▶ [WHAT YOU SHOULD DO]: For the material below, return exactly the lines starting at the one holding "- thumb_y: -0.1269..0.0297" and ending at the one holding "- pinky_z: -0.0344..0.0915", counting both as part of the range.

▶ [INFORMATION PROVIDED]:
-- Opening Marker --

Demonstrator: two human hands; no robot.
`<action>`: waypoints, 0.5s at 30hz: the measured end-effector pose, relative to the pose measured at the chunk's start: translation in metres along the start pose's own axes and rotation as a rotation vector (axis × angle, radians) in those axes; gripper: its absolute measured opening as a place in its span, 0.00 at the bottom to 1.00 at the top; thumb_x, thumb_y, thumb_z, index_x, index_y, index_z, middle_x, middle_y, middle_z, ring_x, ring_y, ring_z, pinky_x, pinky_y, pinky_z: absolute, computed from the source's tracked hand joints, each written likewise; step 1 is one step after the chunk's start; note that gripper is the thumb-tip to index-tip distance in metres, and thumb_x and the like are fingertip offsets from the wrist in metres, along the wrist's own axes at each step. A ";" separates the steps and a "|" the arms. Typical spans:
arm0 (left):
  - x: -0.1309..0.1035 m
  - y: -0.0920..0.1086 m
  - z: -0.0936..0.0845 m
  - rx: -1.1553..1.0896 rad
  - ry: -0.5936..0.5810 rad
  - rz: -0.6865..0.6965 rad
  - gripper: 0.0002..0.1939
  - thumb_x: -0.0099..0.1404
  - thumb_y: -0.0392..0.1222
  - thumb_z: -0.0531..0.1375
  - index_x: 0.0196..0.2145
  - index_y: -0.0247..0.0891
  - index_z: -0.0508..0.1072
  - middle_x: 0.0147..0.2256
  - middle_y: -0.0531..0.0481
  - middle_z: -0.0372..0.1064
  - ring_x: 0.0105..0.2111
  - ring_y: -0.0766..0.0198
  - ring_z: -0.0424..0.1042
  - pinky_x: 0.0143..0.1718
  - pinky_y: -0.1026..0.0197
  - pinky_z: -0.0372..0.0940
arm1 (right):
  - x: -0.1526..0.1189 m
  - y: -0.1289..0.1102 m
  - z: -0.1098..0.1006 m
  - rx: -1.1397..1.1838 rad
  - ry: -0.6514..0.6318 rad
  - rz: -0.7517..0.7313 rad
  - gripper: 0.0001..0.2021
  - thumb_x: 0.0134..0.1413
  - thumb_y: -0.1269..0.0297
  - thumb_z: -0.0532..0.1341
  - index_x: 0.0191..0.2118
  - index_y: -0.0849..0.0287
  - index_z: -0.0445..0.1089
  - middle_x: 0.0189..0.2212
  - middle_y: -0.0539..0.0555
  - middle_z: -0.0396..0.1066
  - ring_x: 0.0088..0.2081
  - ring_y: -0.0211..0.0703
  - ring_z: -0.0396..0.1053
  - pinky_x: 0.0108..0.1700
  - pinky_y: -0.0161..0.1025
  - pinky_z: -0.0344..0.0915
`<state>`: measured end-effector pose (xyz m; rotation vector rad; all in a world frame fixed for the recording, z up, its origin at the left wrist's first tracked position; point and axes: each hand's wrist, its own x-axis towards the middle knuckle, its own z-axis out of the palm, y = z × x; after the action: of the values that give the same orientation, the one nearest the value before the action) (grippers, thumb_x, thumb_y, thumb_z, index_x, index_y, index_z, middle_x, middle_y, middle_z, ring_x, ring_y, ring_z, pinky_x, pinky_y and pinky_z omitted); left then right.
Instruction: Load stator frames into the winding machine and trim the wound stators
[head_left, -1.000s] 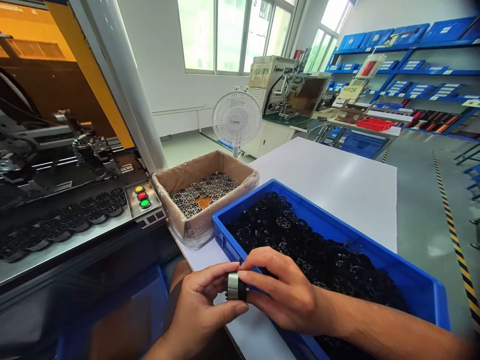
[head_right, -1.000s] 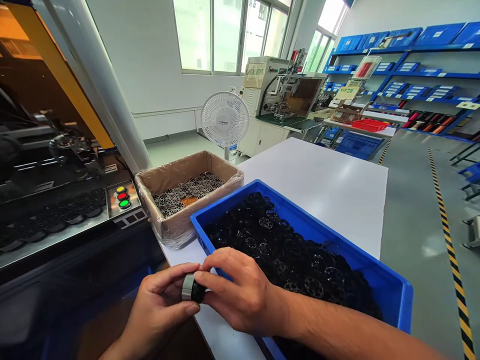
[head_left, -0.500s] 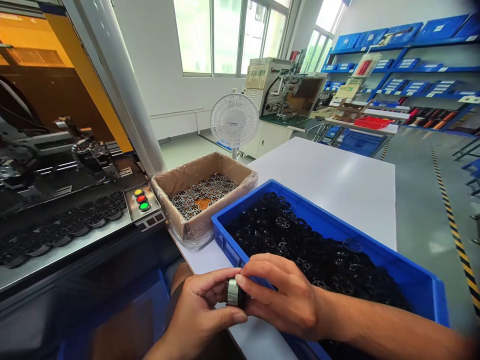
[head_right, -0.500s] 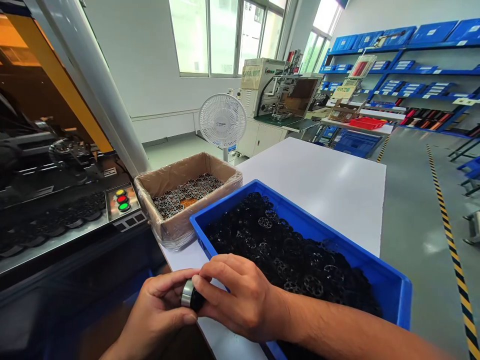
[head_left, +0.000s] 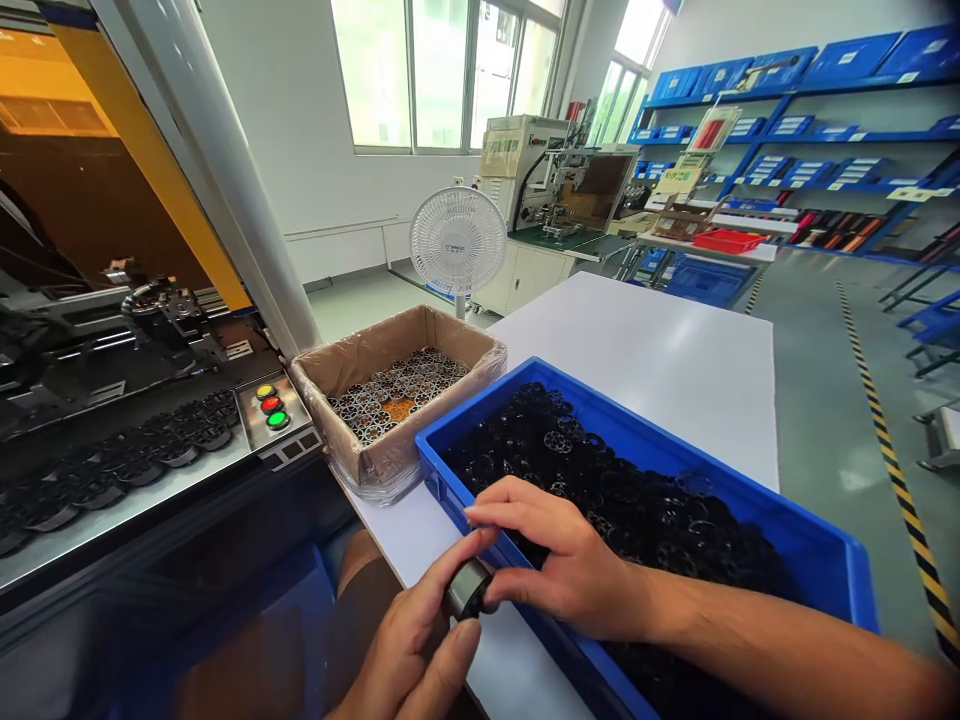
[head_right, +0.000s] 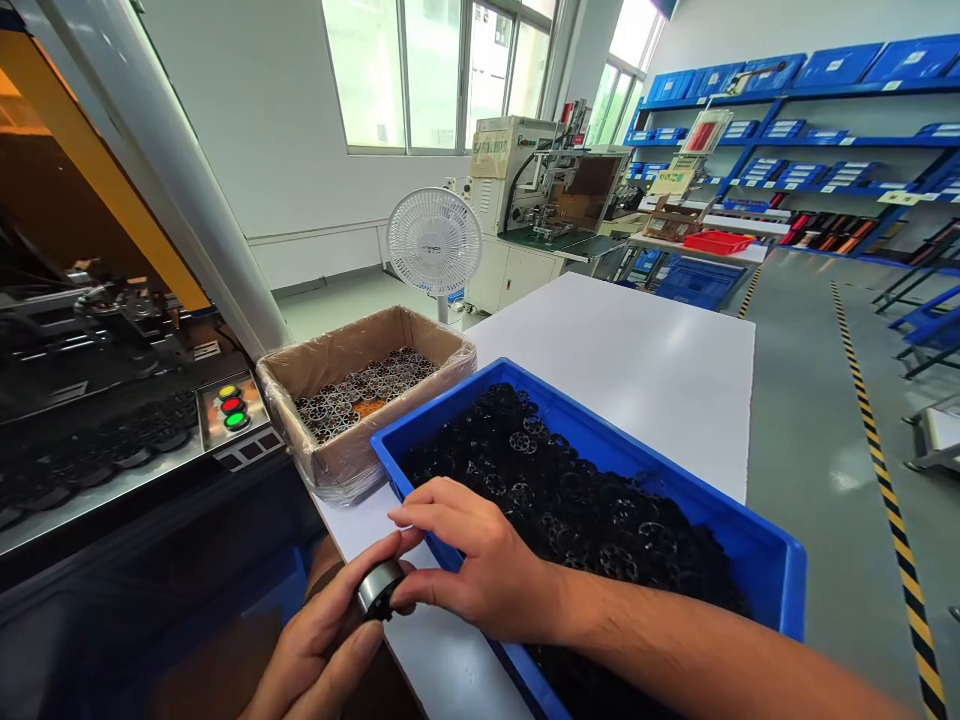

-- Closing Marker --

▶ [FINISHED TASK]:
  - thumb_y: -0.1269..0.0297
  - thumb_z: -0.0532..0.1341
  - index_x: 0.0191..0.2118
  - index_y: -0.0849..0.0287
  - index_z: -0.0445..0.1089
  - middle_x: 0.0189..0.2212
  - middle_y: -0.0539..0.0555
  - middle_z: -0.0396..0.1066
  - ring_x: 0.0088..0.2081
  - ring_y: -0.0211..0.0703
  - ring_z: -0.0396..0.1053
  - pinky_x: 0.0108..0.1700
  - pinky_y: -0.0161..0.1025
  - pinky_z: -0.0344..0.0915

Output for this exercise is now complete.